You may have heard that coral reefs are overheating and are vanishing from our planet. Although this is certainly the case, the news is not all grim and gloomy! Every so often, surprising experiments show us that there is still hope for corals and much more to learn from them. Working along the Red Sea coast, we were surprised to find that corals living in very salty water seemed to be stronger during overheating periods. Moreover, we also found a link between the saltiness of water and the ability of anemones (the close cousins of corals) to deal with heat. In this article, we will explore this relationship by zooming into anemone cells to measure molecules invisible to the naked eye—all with the aim of figuring out how salt can make anemones and corals stronger in the face of increasing temperatures.
Hot Reefs In a Changing Climate
Corals are animals that make beautiful underwater gardens called coral reefs. These reefs are home to millions of other organisms, and some people call them our planet’s underwater rainforests. Unfortunately, just like real rainforests, coral reefs are in danger. Ocean warming, a result of climate change, is threatening corals everywhere. In other words, corals are overheating!
When corals start to feel the stress of overheating, which is called heat stress, they lose the vital partners that help them make such lush reefs possible. These partners are tiny plant-like cells called microalgae. Microalgae live inside the coral cells, supplying them with the food needed to grow and stay healthy. This relationship is a type of symbiosis, in which two different organisms live close together and generally benefit from each other. The tiny algae are often referred to as algal symbionts (Figure 1). When the algal symbionts are expelled from the coral’s tissue due to heat stress, the coral loses its main food supply. This event is called coral bleaching because the corals become white due to the loss of their algal symbionts. Without food from the symbionts, corals may eventually starve and die if heat stress continues.
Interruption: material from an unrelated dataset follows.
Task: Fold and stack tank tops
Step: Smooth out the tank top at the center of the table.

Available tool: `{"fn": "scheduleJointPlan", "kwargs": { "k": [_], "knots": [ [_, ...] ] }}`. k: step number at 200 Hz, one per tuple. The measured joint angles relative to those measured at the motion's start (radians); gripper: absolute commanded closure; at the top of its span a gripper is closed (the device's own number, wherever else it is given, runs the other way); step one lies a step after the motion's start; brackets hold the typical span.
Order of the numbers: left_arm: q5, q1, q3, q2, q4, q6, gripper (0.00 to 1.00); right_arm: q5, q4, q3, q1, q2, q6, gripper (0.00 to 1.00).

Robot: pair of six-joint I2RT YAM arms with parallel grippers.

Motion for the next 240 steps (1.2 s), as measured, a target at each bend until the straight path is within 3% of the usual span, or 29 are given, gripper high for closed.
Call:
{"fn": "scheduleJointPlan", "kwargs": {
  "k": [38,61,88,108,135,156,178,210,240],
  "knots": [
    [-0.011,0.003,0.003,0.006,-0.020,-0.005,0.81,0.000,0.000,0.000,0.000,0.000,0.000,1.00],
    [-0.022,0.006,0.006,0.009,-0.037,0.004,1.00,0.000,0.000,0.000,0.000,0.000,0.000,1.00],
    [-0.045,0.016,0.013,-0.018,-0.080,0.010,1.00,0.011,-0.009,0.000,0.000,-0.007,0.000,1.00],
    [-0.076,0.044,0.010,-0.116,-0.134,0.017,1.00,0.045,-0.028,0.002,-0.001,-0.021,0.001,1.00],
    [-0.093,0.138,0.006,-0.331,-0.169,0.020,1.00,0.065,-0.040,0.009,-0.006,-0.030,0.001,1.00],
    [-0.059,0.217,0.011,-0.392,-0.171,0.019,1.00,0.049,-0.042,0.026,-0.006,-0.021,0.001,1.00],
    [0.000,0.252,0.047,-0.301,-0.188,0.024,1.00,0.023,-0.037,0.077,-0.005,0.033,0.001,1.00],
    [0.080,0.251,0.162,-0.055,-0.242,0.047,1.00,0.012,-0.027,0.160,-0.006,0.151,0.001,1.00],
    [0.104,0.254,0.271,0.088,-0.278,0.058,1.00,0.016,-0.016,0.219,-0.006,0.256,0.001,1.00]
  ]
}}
Saltier Anemones are Stronger During Heat Stress
In a previous Frontiers for Young Minds article, we described an experiment in which we used the sea anemone Aiptasia—a close relative of corals with the same algal symbionts—to learn more about coral bleaching. We were interested in the effects of salinity, the salt content of water, on bleaching. To our surprise, we discovered that anemones in high-salinity seawater are stronger during heat stress. Anemones that lived in saltier seawater bleached less! They kept more of their algal symbionts, which continued to supply the anemone with food. We measured this by counting the algal symbionts inside the anemones . While this was an interesting experiment, we were left wondering why our salty anemones kept their algal symbionts, while anemones growing at a lower salinity did not.
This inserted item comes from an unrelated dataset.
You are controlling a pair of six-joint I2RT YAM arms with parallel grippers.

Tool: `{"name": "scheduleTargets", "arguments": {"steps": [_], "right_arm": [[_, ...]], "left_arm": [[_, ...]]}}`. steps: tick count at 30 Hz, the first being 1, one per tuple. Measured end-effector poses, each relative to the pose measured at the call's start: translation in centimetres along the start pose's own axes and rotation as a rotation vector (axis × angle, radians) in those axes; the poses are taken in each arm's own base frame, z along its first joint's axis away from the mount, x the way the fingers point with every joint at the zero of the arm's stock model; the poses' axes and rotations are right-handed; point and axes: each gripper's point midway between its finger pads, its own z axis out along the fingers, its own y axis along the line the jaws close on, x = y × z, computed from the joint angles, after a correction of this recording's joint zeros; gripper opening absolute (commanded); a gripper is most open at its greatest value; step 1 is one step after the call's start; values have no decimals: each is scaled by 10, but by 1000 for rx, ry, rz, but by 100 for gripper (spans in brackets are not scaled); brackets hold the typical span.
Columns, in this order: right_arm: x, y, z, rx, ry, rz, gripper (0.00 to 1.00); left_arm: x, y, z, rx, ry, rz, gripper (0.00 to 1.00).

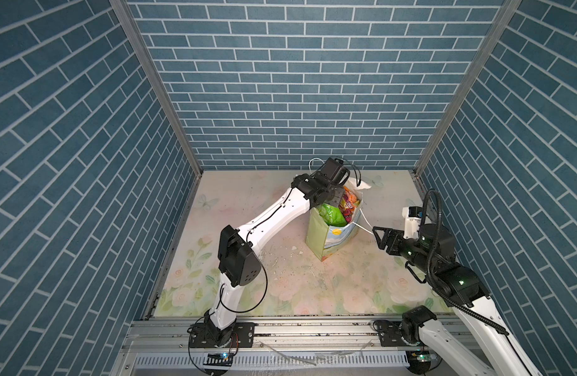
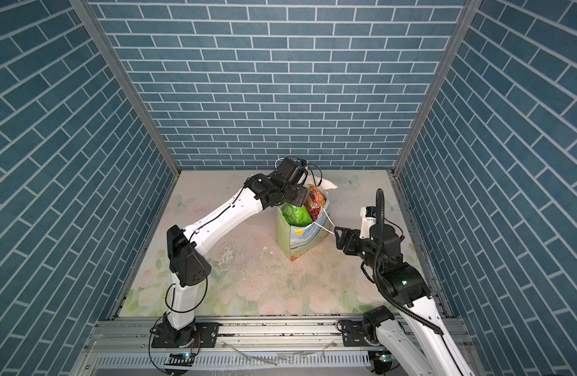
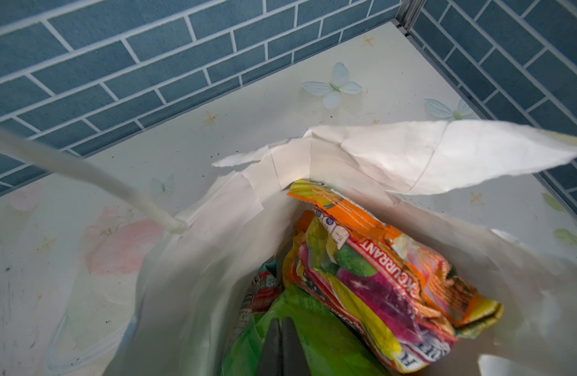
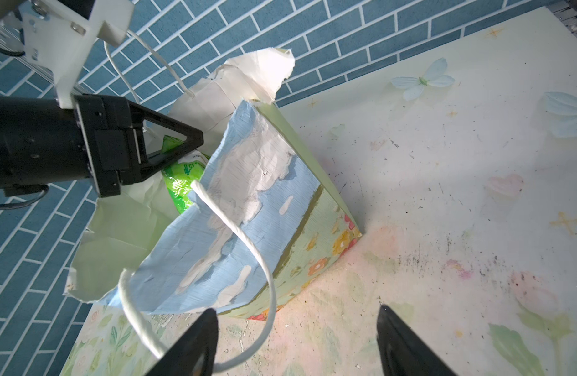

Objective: Take the snacks out of the paper bag
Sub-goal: Pick up the snack from the paper bag.

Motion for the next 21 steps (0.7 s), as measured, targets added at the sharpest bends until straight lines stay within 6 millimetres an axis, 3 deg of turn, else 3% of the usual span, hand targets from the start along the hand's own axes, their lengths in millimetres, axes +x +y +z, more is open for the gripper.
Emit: {"name": "scheduleTargets", "arguments": {"steps": [21], "right_arm": [[2,-4,1,18,5,4,76]], "left_arm": [[-54,3,-58,8,-144,1,0]]}}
Our main hypothesis was that anemones in high-salinity conditions adjusted their cells to the higher salt content. To do so, the anemones or their algal symbionts must produce something that either helps them handle saltier water or makes them more resistant to heat stress. Moreover, we knew from other experiments that, during heat stress, dangerous molecules called reactive oxygen species (ROS), are produced, which contribute to coral bleaching [2, 3]. ROS can damage the cells of anemones/corals and their algal symbionts. Therefore, we thought that, in high-salinity conditions, maybe there are some molecules present that can protect anemones and their algal symbionts from ROS. To find molecules produced in high-salinity water that could counter the damaging ROS, we repeated our previous experiment—but we analyzed the molecules produced inside the cells of the anemones and their algal symbionts.
Sugar, the Fuel of Life
All cells are tiny, closed compartments filled with factories, storage rooms, building blocks, and miniscule molecular “machines.” And, just like a machine, the cell needs energy to function properly. Energy is a precious resource for cells. It is created by one of the most important cellular structures, the powerhouses of the cell, called mitochondria. Inside mitochondria, the sugars from the foods we eat are transformed into energy for the cellular machinery. In addition to mitochondria, algal symbionts have special structures, called chloroplasts, that generate food by producing energy-rich sugars from sunlight! This process is known as photosynthesis—the same process your garden plants use to produce their own food!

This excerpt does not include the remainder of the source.